**TASK BRIEF**
What number of lines in the data below contain the string "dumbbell"? Answer with that number alone.

START INFORMATION SHOWN

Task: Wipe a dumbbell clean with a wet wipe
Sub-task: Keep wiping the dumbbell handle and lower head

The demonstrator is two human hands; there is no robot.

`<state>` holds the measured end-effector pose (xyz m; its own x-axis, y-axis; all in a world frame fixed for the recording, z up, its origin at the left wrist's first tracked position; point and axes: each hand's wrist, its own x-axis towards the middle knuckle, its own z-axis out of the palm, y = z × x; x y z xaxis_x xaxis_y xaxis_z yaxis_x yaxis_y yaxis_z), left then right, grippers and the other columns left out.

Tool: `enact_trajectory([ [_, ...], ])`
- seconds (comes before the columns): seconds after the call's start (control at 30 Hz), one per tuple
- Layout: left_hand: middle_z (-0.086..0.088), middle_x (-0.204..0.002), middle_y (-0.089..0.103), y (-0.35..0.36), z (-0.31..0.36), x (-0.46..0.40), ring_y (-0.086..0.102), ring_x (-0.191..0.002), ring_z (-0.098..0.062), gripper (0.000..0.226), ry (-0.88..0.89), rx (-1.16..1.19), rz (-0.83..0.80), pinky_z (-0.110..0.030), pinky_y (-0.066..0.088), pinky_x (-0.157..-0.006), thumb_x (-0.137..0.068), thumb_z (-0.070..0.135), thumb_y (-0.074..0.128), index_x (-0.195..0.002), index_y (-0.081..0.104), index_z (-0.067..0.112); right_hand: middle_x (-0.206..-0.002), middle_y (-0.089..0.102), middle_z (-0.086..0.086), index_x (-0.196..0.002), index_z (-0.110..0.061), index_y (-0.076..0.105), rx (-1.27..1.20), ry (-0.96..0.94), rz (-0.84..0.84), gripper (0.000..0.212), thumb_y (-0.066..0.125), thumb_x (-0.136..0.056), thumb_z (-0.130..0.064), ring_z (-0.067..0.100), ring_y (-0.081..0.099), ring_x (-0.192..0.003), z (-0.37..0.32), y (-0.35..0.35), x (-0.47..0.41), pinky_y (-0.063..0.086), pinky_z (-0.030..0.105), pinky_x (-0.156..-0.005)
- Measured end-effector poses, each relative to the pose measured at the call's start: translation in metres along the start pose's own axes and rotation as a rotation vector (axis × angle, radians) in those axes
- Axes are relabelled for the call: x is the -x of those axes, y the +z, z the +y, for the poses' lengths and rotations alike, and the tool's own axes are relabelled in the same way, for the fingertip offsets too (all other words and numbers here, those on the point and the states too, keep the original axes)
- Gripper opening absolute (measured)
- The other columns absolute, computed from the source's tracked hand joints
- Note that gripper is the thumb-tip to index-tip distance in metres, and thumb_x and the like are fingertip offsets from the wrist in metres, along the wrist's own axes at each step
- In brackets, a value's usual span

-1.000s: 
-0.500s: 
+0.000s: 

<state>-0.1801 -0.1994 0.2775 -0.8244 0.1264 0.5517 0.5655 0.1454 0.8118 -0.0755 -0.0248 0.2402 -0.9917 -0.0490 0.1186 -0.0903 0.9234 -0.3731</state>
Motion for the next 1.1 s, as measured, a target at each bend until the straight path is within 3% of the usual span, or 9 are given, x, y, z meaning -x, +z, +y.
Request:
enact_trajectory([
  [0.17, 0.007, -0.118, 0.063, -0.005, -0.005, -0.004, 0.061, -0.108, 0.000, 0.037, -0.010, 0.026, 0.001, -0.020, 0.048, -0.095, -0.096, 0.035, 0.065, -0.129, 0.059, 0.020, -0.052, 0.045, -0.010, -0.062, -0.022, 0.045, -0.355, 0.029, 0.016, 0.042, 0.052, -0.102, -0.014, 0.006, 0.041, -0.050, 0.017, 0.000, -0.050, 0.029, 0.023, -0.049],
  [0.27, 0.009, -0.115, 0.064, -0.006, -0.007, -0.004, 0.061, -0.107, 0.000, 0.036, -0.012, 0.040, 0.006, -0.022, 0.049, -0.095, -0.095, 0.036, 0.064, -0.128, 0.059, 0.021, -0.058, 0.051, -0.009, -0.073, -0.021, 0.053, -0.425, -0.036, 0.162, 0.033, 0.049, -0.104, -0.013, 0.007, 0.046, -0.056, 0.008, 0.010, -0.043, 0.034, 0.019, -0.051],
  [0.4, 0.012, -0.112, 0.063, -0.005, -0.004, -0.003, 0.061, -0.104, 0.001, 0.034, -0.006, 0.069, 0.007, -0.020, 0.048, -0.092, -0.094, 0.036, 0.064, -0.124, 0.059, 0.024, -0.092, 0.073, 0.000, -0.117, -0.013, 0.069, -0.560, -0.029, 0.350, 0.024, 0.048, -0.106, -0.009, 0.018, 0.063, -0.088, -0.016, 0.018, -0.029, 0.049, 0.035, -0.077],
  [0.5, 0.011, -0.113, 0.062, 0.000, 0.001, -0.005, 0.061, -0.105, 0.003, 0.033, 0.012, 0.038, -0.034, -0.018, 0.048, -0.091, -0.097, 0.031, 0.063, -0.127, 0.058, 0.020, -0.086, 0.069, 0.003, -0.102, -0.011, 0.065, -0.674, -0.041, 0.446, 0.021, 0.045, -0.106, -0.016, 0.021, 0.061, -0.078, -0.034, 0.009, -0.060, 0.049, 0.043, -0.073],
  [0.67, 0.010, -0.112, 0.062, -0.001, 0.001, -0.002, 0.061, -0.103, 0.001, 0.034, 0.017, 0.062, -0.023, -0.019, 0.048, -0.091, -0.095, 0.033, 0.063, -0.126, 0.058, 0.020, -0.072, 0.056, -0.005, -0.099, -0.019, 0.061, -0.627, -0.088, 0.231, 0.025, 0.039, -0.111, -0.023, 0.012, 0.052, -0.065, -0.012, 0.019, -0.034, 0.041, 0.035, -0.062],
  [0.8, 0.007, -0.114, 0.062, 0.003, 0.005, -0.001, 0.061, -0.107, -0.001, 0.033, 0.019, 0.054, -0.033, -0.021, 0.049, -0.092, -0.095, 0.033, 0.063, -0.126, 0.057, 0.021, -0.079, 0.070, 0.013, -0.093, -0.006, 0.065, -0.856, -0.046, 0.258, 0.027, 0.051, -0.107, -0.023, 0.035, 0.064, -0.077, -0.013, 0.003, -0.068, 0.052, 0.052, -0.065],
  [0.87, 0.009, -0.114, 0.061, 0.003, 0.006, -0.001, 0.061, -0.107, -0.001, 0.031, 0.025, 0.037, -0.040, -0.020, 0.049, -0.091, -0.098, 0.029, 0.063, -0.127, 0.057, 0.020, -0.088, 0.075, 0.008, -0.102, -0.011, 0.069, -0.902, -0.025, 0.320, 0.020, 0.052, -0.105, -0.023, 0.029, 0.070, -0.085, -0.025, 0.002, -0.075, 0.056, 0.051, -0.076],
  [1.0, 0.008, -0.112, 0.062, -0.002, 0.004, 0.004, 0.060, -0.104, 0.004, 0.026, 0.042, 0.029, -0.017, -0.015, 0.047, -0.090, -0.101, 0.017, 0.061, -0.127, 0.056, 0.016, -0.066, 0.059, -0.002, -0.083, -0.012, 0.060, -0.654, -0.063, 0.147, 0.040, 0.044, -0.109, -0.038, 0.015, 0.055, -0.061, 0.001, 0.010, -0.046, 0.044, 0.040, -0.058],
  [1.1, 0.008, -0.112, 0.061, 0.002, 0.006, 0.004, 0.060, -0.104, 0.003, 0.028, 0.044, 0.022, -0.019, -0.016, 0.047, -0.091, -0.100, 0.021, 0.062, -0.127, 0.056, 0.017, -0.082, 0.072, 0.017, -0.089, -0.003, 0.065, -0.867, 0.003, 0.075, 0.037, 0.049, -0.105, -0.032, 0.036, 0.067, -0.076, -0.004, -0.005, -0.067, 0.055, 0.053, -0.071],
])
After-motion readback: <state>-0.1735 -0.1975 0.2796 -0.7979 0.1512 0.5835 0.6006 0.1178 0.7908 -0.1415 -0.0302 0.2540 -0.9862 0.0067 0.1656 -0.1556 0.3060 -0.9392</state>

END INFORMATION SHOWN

**RESULT**
2